* [Work task]: All of the data is to be printed again exactly as it appears.
[[ Data to process, beginning ]]
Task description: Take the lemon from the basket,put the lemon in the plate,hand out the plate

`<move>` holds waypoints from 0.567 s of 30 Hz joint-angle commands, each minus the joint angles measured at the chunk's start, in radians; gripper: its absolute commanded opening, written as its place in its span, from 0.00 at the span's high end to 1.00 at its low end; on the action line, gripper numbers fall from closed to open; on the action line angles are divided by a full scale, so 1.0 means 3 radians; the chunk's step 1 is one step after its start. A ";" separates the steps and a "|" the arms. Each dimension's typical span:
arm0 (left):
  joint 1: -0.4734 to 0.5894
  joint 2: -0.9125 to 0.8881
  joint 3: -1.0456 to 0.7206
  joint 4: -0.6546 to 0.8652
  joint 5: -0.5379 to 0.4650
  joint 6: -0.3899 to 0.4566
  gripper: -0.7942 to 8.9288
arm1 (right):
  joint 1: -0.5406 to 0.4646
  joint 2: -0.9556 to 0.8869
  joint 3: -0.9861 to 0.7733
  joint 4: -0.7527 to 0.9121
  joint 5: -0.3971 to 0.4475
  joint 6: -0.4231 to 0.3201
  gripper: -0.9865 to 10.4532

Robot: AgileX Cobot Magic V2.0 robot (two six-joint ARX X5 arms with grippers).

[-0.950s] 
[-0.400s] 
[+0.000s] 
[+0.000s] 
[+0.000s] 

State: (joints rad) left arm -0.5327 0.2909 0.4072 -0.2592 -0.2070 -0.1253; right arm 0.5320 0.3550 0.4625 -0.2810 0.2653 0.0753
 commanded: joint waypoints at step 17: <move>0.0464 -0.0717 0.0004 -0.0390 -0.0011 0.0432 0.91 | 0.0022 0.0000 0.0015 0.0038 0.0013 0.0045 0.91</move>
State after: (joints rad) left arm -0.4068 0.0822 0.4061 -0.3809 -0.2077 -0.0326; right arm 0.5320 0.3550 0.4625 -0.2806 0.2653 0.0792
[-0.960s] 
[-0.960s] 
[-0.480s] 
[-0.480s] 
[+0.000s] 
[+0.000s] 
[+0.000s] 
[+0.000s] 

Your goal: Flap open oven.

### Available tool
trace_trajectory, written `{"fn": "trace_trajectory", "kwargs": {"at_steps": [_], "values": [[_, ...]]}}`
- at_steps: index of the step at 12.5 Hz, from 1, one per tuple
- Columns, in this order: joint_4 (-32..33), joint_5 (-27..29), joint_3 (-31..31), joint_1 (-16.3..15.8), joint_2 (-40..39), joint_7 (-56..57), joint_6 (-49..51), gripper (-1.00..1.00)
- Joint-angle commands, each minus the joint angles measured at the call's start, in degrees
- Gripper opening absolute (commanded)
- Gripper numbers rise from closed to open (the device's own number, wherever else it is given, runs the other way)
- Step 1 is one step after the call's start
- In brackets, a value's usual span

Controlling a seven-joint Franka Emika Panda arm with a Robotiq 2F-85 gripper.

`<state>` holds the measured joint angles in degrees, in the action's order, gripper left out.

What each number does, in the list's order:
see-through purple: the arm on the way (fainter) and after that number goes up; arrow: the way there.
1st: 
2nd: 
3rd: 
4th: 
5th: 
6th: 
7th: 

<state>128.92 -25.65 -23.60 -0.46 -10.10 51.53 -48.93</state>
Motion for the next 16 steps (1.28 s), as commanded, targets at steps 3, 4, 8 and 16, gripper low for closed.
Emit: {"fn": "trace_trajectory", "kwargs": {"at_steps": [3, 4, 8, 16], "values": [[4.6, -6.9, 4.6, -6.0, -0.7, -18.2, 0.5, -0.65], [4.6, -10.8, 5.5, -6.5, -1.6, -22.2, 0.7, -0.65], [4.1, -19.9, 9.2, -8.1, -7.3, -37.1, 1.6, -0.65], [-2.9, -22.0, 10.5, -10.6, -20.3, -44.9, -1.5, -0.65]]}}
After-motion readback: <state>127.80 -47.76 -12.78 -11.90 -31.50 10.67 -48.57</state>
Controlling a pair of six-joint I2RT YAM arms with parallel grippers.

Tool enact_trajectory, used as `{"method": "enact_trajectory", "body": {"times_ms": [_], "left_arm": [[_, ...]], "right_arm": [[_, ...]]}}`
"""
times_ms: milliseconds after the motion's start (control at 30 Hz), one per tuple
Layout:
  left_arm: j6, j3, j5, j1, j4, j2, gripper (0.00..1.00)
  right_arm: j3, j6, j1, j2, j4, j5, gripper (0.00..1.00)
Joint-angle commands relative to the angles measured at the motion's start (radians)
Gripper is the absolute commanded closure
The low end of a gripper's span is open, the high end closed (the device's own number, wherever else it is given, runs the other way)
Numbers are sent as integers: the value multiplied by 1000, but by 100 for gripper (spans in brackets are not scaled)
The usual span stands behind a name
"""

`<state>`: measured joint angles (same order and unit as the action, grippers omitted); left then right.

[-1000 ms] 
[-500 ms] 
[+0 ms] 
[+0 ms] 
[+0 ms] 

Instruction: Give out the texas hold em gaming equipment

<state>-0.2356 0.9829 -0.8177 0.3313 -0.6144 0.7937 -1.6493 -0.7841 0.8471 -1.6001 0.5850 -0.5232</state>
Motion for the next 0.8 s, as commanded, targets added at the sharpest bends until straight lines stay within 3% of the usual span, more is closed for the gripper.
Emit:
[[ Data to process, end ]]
* [Output]:
Task description: Take the lemon from the basket,put the lemon in the plate,hand out the plate

`<move>` holds waypoints from 0.567 s of 30 Hz joint-angle commands, each minus the joint angles measured at the chunk's start, in radians; gripper: its absolute commanded opening, written as its place in its span, from 0.00 at the span's high end to 1.00 at its low end; on the action line, gripper numbers fall from closed to open; on the action line angles are divided by a full scale, so 1.0 means 3 radians; the chunk's step 1 is one step after its start. A ";" separates the steps and a "|" the arms. Each dimension's typical span:
arm0 (left):
  joint 1: -0.4734 to 0.5894
  joint 2: -0.9125 to 0.8881
  joint 3: -1.0456 to 0.7206
  joint 4: -0.6546 to 0.8652
  joint 5: -0.5379 to 0.4650
  joint 6: -0.3899 to 0.4566
  gripper: -0.7942 to 8.9288
arm1 (right):
  joint 1: -0.5406 to 0.4646
  joint 2: -0.9556 to 0.8869
  joint 3: -0.9861 to 0.7733
  joint 4: -0.7527 to 0.9121
  joint 5: -0.3971 to 0.4475
  joint 6: -0.4231 to 0.3201
  gripper: -0.9865 to 10.4532

Robot: AgileX Cobot Magic V2.0 robot (two six-joint ARX X5 arms with grippers).

[-0.950s] 
[-0.400s] 
[+0.000s] 
[+0.000s] 
[+0.000s] 

State: (joints rad) left arm -0.5327 0.2909 0.4072 -0.2592 -0.2070 -0.1253; right arm 0.5320 0.3550 0.4625 -0.2810 0.2653 0.0753
 commanded: joint waypoints at step 17: <move>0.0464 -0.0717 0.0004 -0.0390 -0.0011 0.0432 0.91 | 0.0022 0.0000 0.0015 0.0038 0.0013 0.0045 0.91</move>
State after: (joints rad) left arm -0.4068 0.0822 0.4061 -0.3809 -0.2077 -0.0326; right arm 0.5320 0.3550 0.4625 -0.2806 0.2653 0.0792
[-0.960s] 
[-0.960s] 
[-0.480s] 
[-0.480s] 
[+0.000s] 
[+0.000s] 
[+0.000s] 
[+0.000s] 

Your goal: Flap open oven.

### Available tool
trace_trajectory, written `{"fn": "trace_trajectory", "kwargs": {"at_steps": [_], "values": [[_, ...]]}}`
- at_steps: index of the step at 12.5 Hz, from 1, one per tuple
- Columns, in this order: joint_4 (-32..33), joint_5 (-27..29), joint_3 (-31..31), joint_1 (-16.3..15.8), joint_2 (-40..39), joint_7 (-56..57), joint_6 (-49..51), gripper (-1.00..1.00)
- Joint-angle commands, each minus the joint angles measured at the call's start, in degrees
- Gripper opening absolute (commanded)
- Gripper numbers rise from closed to open (the device's own number, wherever else it is given, runs the other way)
- Step 1 is one step after the call's start
- In brackets, a value's usual span

Controlling a seven-joint Franka Emika Panda arm with a Robotiq 2F-85 gripper.

`<state>` holds the measured joint angles in degrees, in the action's order, gripper left out.

What each number does, in the list's order:
see-through purple: the arm on the way (fainter) and after that number goes up; arrow: the way there.
1st: 
2nd: 
3rd: 
4th: 
5th: 
6th: 
7th: 

<state>128.92 -25.65 -23.60 -0.46 -10.10 51.53 -48.93</state>
Motion for the next 16 steps (1.28 s), as commanded, targets at steps 3, 4, 8 and 16, gripper low for closed.
Emit: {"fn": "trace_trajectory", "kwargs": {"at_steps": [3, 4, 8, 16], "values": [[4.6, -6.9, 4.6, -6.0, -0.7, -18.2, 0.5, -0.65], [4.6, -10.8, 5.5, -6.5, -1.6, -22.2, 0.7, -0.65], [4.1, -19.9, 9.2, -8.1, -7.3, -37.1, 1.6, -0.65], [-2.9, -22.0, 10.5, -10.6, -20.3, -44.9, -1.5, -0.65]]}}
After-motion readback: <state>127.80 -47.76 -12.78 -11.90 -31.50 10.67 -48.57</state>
Controlling a pair of six-joint I2RT YAM arms with parallel grippers.

Tool enact_trajectory, used as `{"method": "enact_trajectory", "body": {"times_ms": [_], "left_arm": [[_, ...]], "right_arm": [[_, ...]]}}`
"""
times_ms: milliseconds after the motion's start (control at 30 Hz), one per tuple
Layout:
  left_arm: j6, j3, j5, j1, j4, j2, gripper (0.00..1.00)
  right_arm: j3, j6, j1, j2, j4, j5, gripper (0.00..1.00)
Joint-angle commands relative to the angles measured at the motion's start (radians)
Gripper is the absolute commanded closure
The low end of a gripper's span is open, the high end closed (the device's own number, wherever else it is given, runs the other way)
Numbers are sent as integers: the value multiplied by 1000, but by 100 for gripper (spans in brackets are not scaled)
The usual span stands behind a name
"""

`<state>`: measured joint angles (same order and unit as the action, grippers omitted); left then right.

[-1000 ms] 
[-500 ms] 
[+0 ms] 
[+0 ms] 
[+0 ms] 

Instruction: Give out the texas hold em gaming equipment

<state>-0.2356 0.9829 -0.8177 0.3313 -0.6144 0.7937 -1.6493 -0.7841 0.8471 -1.6001 0.5850 -0.5232</state>
Motion for the next 0.8 s, as commanded, targets added at the sharpest bends until straight lines stay within 3% of the usual span, more is closed for the gripper.
Emit:

There is nothing else to this exercise.